§ WORK TASK
Each record that follows should be transcribed word for word.

§ DATA TO USE

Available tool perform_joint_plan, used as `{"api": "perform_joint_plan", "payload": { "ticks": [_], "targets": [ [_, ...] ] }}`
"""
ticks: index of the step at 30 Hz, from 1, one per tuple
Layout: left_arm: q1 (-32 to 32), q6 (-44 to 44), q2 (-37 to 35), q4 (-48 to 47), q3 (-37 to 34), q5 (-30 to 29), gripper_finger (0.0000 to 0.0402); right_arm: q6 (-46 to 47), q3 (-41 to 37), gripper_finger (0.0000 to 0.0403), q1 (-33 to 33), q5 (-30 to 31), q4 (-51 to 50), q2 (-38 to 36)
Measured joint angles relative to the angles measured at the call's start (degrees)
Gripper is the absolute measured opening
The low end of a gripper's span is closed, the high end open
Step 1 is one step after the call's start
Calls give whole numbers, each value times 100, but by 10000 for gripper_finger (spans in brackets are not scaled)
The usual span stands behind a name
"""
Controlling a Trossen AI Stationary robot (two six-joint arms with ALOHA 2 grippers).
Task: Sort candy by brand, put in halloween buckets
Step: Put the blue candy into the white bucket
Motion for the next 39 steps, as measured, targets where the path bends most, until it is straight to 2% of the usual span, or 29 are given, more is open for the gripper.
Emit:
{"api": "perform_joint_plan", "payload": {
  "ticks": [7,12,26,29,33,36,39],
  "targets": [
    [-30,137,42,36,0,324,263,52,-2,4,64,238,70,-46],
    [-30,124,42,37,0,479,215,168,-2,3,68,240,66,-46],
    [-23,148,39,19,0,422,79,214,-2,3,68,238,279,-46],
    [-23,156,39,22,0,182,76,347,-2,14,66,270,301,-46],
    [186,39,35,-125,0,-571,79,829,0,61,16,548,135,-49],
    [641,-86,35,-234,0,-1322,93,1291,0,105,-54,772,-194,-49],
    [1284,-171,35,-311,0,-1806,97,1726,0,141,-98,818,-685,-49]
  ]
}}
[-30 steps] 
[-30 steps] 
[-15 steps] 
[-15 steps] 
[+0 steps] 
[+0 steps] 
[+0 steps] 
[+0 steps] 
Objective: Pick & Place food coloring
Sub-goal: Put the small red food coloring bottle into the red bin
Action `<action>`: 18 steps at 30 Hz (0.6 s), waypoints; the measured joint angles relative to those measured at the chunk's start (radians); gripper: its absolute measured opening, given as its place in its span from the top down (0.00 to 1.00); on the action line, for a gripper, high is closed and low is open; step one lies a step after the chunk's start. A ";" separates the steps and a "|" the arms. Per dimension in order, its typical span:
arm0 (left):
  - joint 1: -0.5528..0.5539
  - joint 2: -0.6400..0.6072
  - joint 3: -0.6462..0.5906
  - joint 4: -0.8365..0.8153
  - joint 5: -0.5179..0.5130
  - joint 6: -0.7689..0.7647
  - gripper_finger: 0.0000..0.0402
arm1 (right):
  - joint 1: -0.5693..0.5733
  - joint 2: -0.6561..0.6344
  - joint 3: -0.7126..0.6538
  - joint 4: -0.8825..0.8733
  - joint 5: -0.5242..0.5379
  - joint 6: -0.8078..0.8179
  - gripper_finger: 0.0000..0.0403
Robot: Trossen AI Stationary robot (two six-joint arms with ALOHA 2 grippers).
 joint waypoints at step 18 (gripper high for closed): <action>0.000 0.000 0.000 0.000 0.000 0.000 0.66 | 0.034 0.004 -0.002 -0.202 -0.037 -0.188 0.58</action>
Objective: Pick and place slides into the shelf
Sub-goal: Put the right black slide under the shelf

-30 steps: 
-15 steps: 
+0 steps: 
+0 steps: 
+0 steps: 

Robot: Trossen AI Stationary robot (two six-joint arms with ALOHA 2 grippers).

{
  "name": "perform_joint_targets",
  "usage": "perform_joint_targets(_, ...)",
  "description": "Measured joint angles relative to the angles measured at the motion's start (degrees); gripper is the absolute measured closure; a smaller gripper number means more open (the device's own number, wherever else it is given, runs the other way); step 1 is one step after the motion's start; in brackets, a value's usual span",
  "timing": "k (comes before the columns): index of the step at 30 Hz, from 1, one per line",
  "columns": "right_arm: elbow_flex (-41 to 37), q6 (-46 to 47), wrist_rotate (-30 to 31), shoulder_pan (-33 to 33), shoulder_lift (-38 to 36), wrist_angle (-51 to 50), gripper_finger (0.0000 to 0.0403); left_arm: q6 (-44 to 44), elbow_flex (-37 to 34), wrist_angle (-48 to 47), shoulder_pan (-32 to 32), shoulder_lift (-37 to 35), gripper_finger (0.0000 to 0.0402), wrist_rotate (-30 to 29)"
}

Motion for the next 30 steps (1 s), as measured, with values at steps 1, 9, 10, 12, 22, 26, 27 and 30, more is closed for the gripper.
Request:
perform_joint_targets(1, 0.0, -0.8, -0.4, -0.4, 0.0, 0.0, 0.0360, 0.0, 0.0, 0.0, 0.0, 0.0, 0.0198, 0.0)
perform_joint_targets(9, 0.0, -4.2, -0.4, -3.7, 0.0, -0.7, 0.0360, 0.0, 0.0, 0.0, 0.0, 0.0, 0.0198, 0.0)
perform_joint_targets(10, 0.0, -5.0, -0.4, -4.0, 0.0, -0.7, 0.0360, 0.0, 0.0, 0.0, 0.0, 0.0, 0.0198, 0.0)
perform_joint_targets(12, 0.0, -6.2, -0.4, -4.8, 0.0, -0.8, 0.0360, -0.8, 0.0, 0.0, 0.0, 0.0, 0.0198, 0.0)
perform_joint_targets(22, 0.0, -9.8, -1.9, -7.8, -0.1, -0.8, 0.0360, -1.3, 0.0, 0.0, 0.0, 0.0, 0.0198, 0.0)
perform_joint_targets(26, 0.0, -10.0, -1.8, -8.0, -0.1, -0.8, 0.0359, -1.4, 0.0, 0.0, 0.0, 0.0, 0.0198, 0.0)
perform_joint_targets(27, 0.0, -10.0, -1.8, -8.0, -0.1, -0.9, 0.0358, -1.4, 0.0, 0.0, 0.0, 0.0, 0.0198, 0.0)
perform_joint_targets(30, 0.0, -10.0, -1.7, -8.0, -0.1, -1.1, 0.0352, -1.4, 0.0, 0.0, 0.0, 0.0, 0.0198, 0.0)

§ ANSWER SPACE
Available tool perform_joint_plan, used as `{"api": "perform_joint_plan", "payload": { "ticks": [_], "targets": [ [_, ...] ] }}`
"""
ticks: index of the step at 30 Hz, from 1, one per tuple
Layout: left_arm: q1 (-32 to 32), q6 (-44 to 44), q2 (-37 to 35), q4 (-48 to 47), q3 (-37 to 34), q5 (-30 to 29), gripper_finger (0.0000 to 0.0402); right_arm: q6 (-46 to 47), q3 (-41 to 37), gripper_finger (0.0000 to 0.0403), q1 (-33 to 33), q5 (-30 to 31), q4 (-51 to 50), q2 (-38 to 36)
Measured joint angles relative to the angles measured at the call's start (degrees)
Gripper is the absolute measured opening
The low end of a gripper's span is closed, the high end open
Step 1 is one step after the call's start
Calls give whole numbers, each value times 100, but by 10000 for gripper_finger (spans in brackets are not scaled)
The usual span stands behind a name
"""
Controlling a Trossen AI Stationary robot (two six-joint arms with ALOHA 2 grippers).
Task: Sort candy by brand, put in halloween buckets
Step: Put the blue candy into the white bucket
Motion for the next 39 steps, as measured, targets where the path bends most, until it is straight to 2% of the usual span, or 29 are given, more is open for the gripper.
Emit:
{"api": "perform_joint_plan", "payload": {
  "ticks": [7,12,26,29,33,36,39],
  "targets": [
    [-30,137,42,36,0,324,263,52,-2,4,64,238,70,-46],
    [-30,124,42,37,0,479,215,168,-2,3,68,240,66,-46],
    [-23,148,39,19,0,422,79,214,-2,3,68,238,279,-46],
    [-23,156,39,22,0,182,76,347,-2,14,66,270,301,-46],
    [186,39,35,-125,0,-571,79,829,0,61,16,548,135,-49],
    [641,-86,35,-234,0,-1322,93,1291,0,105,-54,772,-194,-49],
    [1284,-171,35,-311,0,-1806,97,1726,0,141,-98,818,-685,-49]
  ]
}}
[-30 steps] 
[-30 steps] 
[-15 steps] 
[-15 steps] 
[+0 steps] 
[+0 steps] 
[+0 steps] 
[+0 steps] 
Objective: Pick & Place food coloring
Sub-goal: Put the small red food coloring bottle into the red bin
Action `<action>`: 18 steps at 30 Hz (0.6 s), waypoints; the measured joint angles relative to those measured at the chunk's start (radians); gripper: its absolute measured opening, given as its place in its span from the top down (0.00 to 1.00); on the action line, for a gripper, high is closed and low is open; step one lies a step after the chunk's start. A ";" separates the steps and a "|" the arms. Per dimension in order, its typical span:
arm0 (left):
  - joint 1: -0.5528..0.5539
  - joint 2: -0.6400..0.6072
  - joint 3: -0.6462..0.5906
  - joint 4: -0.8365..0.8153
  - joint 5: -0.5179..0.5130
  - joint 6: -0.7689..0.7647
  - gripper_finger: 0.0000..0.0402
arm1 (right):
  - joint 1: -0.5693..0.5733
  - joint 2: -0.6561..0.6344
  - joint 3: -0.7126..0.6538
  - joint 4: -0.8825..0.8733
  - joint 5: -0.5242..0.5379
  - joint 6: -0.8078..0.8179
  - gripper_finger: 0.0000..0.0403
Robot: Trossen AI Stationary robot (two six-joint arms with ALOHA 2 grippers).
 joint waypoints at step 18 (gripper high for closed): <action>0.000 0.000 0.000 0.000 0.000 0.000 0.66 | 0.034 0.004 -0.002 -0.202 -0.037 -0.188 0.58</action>
Objective: Pick and place slides into the shelf
Sub-goal: Put the right black slide under the shelf

-30 steps: 
-15 steps: 
+0 steps: 
+0 steps: 
+0 steps: 

Robot: Trossen AI Stationary robot (two six-joint arms with ALOHA 2 grippers).

{
  "name": "perform_joint_targets",
  "usage": "perform_joint_targets(_, ...)",
  "description": "Measured joint angles relative to the angles measured at the motion's start (degrees); gripper is the absolute measured closure; a smaller gripper number means more open (the device's own number, wherever else it is given, runs the other way); step 1 is one step after the motion's start; in brackets, a value's usual span",
  "timing": "k (comes before the columns): index of the step at 30 Hz, from 1, one per line",
  "columns": "right_arm: elbow_flex (-41 to 37), q6 (-46 to 47), wrist_rotate (-30 to 31), shoulder_pan (-33 to 33), shoulder_lift (-38 to 36), wrist_angle (-51 to 50), gripper_finger (0.0000 to 0.0403); left_arm: q6 (-44 to 44), elbow_flex (-37 to 34), wrist_angle (-48 to 47), shoulder_pan (-32 to 32), shoulder_lift (-37 to 35), gripper_finger (0.0000 to 0.0402), wrist_rotate (-30 to 29)"
}

Motion for the next 30 steps (1 s), as measured, with values at steps 1, 9, 10, 12, 22, 26, 27 and 30, more is closed for the gripper.
Request:
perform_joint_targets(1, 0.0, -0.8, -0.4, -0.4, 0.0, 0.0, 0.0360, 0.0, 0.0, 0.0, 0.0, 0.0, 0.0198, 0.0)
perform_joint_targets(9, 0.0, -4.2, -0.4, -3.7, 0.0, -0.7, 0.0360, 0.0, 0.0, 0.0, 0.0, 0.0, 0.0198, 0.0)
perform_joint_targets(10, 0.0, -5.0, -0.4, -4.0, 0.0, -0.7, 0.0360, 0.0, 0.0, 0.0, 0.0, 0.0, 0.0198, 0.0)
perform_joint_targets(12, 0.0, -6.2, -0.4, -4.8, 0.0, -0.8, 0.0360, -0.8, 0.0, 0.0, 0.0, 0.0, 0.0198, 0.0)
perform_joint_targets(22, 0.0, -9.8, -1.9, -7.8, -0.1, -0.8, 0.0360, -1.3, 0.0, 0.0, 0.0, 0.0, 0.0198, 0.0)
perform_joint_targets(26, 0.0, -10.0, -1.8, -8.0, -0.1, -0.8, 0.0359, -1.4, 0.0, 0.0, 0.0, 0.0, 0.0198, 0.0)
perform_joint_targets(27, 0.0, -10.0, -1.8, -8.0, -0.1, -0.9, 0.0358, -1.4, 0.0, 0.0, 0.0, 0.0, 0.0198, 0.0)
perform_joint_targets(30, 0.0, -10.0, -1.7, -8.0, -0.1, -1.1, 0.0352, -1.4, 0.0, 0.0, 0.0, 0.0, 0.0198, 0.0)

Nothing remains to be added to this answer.